* **GOAL OF THE EXERCISE**
If a line in the material below has the string "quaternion", copy it out.

<<<<

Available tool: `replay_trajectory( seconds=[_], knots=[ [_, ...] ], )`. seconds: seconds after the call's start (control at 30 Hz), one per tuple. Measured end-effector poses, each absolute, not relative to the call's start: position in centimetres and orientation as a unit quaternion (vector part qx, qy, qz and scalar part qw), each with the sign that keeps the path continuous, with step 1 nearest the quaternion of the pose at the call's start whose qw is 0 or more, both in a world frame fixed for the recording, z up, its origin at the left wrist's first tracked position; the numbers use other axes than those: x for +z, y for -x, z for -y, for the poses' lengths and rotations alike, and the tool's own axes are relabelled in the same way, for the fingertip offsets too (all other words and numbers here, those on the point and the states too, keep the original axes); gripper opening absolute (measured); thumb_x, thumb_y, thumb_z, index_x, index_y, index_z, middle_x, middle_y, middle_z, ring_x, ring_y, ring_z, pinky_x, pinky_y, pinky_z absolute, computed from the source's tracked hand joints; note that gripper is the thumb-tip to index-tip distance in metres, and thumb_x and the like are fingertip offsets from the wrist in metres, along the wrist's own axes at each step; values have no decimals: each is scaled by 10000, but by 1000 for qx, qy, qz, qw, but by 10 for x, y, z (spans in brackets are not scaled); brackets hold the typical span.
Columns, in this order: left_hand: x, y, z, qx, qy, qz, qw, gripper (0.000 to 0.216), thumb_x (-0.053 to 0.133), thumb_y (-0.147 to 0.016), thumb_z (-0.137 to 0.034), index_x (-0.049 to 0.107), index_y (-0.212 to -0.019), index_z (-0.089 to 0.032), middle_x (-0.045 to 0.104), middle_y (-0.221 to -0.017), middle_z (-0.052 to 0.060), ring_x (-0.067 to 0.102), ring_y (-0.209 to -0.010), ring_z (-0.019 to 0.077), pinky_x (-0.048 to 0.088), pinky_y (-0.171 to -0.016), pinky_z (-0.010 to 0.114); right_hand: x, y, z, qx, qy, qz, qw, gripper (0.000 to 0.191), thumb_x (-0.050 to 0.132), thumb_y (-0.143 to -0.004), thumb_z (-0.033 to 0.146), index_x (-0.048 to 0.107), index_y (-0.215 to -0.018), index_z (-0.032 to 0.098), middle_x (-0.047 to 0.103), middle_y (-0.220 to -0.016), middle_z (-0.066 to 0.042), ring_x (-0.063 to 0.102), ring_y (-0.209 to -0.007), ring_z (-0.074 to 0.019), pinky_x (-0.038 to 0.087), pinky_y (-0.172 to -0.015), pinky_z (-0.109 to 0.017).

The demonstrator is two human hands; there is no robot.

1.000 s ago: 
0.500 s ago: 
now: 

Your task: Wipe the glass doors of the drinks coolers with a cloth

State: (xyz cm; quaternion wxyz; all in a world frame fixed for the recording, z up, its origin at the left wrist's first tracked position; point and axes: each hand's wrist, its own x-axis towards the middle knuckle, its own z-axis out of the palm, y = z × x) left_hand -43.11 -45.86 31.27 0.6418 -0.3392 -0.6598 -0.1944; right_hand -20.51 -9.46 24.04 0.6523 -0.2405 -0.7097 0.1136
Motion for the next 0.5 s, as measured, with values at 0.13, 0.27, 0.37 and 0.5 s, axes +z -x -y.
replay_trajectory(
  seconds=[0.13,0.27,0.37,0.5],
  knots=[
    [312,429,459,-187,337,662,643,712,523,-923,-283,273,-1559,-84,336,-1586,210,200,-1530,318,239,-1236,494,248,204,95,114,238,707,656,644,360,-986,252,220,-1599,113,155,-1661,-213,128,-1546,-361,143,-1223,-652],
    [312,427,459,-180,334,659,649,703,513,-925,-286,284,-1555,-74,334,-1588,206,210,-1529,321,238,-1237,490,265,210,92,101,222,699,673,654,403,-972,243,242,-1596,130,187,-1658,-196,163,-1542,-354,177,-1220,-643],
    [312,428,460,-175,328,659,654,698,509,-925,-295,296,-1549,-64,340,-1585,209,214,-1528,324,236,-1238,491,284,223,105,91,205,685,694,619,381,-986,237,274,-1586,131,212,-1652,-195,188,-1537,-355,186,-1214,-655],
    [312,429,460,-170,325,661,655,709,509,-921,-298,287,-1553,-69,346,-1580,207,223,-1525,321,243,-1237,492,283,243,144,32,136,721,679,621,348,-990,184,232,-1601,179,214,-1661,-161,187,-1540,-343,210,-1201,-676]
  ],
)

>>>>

* **COMPLETED TASK**
Available tool: `replay_trajectory( seconds=[_], knots=[ [_, ...] ], )`. seconds: seconds after the call's start (control at 30 Hz), one per tuple. Measured end-effector poses, each absolute, not relative to the call's start: position in centimetres and orientation as a unit quaternion (vector part qx, qy, qz and scalar part qw), each with the sign that keeps the path continuous, with step 1 nearest the quaternion of the pose at the call's start whose qw is 0 or more, both in a world frame fixed for the recording, z up, its origin at the left wrist's first tracked position; the numbers use other axes than those: x for +z, y for -x, z for -y, for the poses' lengths and rotations alike, and the tool's own axes are relabelled in the same way, for the fingertip offsets too (all other words and numbers here, those on the point and the states too, keep the original axes); gripper opening absolute (measured); thumb_x, thumb_y, thumb_z, index_x, index_y, index_z, middle_x, middle_y, middle_z, ring_x, ring_y, ring_z, pinky_x, pinky_y, pinky_z absolute, computed from the source's tracked hand joints; note that gripper is the thumb-tip to index-tip distance in metres, and thumb_x and the like are fingertip offsets from the wrist in metres, along the wrist's own axes at each step; values have no decimals: each is scaled by 10000, but by 1000 for qx, qy, qz, qw, but by 10 for x, y, z (spans in brackets are not scaled); brackets hold the typical span.
State: (xyz cm; quaternion wxyz; all in a world frame fixed for the recording, z up, its origin at the left wrist's first tracked position; point and axes: each hand's wrist, its own x-axis towards the middle knuckle, its own z-axis out of the palm, y = z × x) left_hand -43.11 -45.86 31.27 0.6418 -0.3392 -0.6598 -0.1944; right_hand -20.51 -9.46 24.04 0.6523 -0.2405 -0.7097 0.1136

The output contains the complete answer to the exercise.